# Unimat



## lancer (Jan 23, 2015)

Hi I am interested in building a unimat lathe, but I need some help in the dimension of the lathe, or if somebody has the dimension of all the parts.
Thank you for any support you can give me

Paul


----------



## goldstar31 (Jan 23, 2015)

With due respect, Why?
Again, what sort of so called Unimat are you refering. At my last count, I got to 4 and there was a a couple of clones. One of which is the MJ-289. 
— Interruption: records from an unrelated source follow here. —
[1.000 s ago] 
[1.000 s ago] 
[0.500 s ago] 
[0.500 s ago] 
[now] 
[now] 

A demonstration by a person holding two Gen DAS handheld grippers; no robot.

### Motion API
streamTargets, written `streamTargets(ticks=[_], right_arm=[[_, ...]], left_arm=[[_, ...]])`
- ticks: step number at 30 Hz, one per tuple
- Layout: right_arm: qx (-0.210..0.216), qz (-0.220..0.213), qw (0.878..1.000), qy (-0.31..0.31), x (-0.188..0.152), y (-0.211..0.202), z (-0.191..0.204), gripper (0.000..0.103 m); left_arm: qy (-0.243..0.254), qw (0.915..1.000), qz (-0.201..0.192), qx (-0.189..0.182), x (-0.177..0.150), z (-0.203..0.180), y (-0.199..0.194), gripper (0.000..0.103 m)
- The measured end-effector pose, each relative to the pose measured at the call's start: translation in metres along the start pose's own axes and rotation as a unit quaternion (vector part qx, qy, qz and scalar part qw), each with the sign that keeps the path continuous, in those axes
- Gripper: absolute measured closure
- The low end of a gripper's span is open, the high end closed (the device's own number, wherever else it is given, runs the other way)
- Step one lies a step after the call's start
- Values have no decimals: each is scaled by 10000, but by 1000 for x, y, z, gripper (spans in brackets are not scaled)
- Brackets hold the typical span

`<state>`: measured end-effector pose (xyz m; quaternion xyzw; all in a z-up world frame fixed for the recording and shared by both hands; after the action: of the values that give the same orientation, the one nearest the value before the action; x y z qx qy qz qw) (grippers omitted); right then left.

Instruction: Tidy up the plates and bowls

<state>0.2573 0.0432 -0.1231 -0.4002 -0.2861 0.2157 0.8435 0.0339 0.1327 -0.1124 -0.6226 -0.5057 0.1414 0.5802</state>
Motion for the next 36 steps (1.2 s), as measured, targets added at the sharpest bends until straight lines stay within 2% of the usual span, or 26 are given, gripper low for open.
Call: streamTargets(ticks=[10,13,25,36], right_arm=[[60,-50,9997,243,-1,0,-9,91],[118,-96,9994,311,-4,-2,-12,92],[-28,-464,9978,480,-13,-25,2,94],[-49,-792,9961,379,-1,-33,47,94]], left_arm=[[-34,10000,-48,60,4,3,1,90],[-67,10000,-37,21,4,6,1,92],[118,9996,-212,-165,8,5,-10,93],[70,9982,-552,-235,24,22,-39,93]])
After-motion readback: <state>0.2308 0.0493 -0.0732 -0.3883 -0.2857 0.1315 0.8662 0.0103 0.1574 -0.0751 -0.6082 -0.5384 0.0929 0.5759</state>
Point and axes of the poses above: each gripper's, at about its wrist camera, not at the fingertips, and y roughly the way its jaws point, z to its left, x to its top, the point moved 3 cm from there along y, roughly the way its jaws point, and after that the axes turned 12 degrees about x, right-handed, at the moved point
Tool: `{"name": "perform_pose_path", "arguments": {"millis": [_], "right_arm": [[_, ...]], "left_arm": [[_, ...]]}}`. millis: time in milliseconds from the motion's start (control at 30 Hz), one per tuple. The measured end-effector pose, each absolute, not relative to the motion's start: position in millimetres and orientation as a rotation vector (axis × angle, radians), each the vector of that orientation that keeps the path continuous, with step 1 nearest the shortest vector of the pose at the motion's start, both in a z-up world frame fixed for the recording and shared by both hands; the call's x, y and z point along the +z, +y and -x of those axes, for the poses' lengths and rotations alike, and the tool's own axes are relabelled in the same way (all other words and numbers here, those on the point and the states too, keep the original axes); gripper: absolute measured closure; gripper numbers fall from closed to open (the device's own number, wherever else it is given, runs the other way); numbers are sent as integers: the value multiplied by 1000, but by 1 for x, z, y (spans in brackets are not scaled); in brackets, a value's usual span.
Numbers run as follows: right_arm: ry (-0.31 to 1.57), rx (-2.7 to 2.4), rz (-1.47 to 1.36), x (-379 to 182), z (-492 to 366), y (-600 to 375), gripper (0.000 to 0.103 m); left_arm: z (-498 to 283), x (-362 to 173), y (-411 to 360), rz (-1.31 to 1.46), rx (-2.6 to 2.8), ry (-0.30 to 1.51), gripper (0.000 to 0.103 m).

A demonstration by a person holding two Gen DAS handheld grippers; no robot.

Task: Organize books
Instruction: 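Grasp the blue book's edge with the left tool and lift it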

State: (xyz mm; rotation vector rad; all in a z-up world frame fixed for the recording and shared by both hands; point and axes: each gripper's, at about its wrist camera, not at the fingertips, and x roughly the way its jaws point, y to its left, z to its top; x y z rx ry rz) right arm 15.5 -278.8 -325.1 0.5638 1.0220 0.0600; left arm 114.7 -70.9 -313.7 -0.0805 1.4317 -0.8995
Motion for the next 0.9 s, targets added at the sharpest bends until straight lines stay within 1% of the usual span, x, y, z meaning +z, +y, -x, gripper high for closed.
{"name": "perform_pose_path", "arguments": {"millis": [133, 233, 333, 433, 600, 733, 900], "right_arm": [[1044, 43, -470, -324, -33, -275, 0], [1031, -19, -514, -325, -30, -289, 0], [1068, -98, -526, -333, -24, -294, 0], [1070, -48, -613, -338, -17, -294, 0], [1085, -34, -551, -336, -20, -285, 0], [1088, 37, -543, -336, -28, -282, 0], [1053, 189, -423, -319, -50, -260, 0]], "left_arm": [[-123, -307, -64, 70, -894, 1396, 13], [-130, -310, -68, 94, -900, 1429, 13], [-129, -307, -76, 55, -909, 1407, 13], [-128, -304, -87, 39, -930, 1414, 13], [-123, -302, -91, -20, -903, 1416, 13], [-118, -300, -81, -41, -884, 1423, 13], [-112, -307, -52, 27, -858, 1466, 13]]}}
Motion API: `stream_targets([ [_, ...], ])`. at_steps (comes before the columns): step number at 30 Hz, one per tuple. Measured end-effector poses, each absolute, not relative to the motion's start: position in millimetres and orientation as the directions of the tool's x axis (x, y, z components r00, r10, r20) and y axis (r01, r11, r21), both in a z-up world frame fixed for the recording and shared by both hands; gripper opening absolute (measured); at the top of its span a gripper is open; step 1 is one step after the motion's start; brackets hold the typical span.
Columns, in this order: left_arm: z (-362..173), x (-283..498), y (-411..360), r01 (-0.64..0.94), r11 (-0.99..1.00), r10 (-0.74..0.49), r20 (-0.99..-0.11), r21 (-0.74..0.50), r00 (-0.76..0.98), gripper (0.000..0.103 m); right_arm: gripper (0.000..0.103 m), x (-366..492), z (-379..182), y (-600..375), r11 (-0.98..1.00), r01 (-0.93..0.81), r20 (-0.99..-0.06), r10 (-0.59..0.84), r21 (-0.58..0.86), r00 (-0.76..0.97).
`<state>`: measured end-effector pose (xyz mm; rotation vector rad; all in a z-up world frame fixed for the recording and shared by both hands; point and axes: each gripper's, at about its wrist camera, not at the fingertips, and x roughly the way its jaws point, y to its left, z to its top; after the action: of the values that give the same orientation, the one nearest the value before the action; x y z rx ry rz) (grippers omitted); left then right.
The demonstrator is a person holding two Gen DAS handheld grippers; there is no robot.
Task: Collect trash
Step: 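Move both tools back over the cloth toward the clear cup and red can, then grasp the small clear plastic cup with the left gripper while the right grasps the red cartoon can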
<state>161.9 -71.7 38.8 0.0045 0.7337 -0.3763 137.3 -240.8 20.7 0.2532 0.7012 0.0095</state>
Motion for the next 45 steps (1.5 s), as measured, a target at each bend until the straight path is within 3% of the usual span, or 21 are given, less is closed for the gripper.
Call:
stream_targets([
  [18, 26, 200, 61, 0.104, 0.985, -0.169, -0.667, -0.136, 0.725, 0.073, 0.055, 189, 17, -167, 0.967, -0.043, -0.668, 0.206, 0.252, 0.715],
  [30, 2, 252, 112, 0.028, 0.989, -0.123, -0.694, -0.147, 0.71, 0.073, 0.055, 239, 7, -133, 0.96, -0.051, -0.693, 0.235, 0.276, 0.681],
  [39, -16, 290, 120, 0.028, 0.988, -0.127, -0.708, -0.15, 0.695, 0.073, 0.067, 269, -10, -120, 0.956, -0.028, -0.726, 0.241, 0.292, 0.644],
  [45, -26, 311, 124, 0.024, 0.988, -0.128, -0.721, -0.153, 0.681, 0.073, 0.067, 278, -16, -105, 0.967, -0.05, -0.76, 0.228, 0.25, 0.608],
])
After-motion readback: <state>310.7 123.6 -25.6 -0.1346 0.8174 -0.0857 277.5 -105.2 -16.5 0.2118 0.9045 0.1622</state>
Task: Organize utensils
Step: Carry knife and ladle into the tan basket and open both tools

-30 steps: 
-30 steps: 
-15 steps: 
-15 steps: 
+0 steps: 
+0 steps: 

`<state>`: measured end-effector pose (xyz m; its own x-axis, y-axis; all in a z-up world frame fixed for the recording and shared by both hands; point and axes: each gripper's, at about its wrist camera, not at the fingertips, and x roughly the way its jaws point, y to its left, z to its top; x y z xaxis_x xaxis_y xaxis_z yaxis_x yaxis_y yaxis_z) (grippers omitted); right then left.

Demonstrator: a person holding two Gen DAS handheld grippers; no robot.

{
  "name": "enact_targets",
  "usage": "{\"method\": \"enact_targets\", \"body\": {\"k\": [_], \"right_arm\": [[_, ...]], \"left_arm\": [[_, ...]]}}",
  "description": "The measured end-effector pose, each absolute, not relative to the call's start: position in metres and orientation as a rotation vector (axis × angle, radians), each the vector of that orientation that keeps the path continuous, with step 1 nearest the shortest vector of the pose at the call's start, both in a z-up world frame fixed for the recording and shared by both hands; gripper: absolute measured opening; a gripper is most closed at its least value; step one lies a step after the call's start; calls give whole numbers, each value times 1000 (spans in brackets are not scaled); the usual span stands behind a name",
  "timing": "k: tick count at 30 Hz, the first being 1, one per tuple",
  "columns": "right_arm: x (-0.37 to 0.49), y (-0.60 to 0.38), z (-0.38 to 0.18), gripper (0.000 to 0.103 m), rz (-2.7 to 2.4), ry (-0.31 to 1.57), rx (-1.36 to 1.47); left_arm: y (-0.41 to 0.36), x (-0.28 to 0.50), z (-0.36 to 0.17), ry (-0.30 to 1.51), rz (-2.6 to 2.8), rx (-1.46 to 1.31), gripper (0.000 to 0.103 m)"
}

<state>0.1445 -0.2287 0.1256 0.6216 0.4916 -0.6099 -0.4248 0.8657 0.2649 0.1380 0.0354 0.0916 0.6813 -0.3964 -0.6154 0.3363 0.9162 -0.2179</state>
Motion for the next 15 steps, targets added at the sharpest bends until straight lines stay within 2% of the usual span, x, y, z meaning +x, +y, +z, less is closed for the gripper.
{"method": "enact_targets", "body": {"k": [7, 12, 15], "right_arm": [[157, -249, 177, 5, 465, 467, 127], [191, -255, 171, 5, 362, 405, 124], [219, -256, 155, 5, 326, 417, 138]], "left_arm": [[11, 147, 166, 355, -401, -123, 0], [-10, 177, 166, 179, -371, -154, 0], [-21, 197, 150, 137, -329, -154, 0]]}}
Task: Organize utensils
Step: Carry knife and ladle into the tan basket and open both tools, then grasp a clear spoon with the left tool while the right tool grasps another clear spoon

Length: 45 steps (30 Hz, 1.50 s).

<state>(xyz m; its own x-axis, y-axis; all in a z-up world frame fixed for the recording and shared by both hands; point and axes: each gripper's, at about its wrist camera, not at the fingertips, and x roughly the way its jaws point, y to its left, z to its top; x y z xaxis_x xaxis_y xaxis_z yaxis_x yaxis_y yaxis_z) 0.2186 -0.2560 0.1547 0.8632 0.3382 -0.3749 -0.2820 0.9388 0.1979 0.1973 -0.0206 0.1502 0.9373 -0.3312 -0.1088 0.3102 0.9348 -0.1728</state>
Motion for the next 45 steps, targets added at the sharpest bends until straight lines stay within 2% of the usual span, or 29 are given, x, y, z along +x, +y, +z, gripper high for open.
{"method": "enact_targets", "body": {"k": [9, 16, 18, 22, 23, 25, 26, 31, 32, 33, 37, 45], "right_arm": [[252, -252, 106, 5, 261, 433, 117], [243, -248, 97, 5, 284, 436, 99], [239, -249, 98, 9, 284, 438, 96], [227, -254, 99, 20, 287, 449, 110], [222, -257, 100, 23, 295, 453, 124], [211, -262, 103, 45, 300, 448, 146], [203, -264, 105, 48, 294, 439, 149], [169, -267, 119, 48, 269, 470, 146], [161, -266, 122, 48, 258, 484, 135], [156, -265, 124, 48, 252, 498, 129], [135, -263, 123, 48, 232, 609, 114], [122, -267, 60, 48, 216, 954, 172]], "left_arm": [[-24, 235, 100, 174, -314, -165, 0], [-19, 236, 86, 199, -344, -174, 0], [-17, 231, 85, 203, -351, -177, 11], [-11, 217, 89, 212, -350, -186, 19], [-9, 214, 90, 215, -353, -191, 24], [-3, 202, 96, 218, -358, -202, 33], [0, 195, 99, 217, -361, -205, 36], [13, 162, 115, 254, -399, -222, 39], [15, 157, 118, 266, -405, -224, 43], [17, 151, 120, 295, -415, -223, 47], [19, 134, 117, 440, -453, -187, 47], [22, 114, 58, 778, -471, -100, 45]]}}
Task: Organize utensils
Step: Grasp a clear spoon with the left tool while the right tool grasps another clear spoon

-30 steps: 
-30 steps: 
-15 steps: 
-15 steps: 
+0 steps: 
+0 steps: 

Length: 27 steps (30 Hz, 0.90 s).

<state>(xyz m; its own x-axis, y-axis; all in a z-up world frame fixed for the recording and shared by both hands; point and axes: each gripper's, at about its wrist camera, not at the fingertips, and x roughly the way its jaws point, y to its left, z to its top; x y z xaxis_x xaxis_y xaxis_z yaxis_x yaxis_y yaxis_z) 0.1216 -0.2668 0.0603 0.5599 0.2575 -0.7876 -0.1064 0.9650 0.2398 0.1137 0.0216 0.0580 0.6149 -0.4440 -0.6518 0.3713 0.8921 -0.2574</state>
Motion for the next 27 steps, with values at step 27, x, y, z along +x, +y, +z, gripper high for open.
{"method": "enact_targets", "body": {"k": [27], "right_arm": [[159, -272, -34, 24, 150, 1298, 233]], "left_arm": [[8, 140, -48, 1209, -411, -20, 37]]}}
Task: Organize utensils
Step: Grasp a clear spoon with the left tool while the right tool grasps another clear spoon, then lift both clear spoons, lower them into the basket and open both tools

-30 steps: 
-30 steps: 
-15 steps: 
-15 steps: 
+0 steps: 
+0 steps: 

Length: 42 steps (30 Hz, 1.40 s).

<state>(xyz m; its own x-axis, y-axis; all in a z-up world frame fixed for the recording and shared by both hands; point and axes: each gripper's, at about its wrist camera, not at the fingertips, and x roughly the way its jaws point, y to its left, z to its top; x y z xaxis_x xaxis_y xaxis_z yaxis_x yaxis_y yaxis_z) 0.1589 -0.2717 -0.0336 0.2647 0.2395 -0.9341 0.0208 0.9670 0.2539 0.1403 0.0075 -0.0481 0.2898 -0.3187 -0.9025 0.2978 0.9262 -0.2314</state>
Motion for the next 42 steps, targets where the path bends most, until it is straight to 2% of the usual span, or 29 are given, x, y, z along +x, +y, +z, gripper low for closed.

Having said all that, I have a MJ-289 and it would cost you or me considerably more than what I bought it for- just to set up the mould for the bed alone. Then you would have to cast it, then part machine it, harden the bed and finally slideways grind it. That pretty well reflects the later models of the Mark 3 and 4's.

As for the original ones with round bed bars, these are usually  die cast alloy- and extremely accurately line bored. 

Going back a bit, EMCO made the lathes for inmates of Dachau Concentration Camp- to make the V Weapons used to attack the UK.

I have several reminders of such momentous events. I'm - what does one say- curious.

Norman


----------



## Tin Falcon (Jan 23, 2015)

I am not aware of an y plan sets for a uni mat  . 
there was a casting set in the 5os for a similar type lathe. there are some plans out there for small lathes. 
for unimat info  look here : http://www.lathes.co.uk/unimat/
Photo essay of what you are proposing


http://www.lathes.co.uk/homemadeunimat/


http://unimat.homestead.com/



http://www.green-trust.org/junkyardprojects/FreeHomeWorkshopPlans/6inTurretLatheSN23.pdf
Hope this helps
Tin


----------



## Engine maker (Jan 23, 2015)

This site may help, it has drawings in 10 parts.
http://modelengineeringwebsite.com/lathe_build.html
Jim


----------



## ruzzie (Jan 24, 2015)

Here is a small lathe I made during my time at the dockyard unfortunately it was for one of the foreman that worked their. He was into N guage trains and wanted to start making his own parts, I only had about 4 month to make it before we were made redundant.
It was in Model Engineer Vol 151 1983/84  beginning 6th May 1983.
MAP plan # W.E. 25 Plan book for 1983/84


----------



## /// (Jan 24, 2015)

Very nice lathe Ruzzie!


----------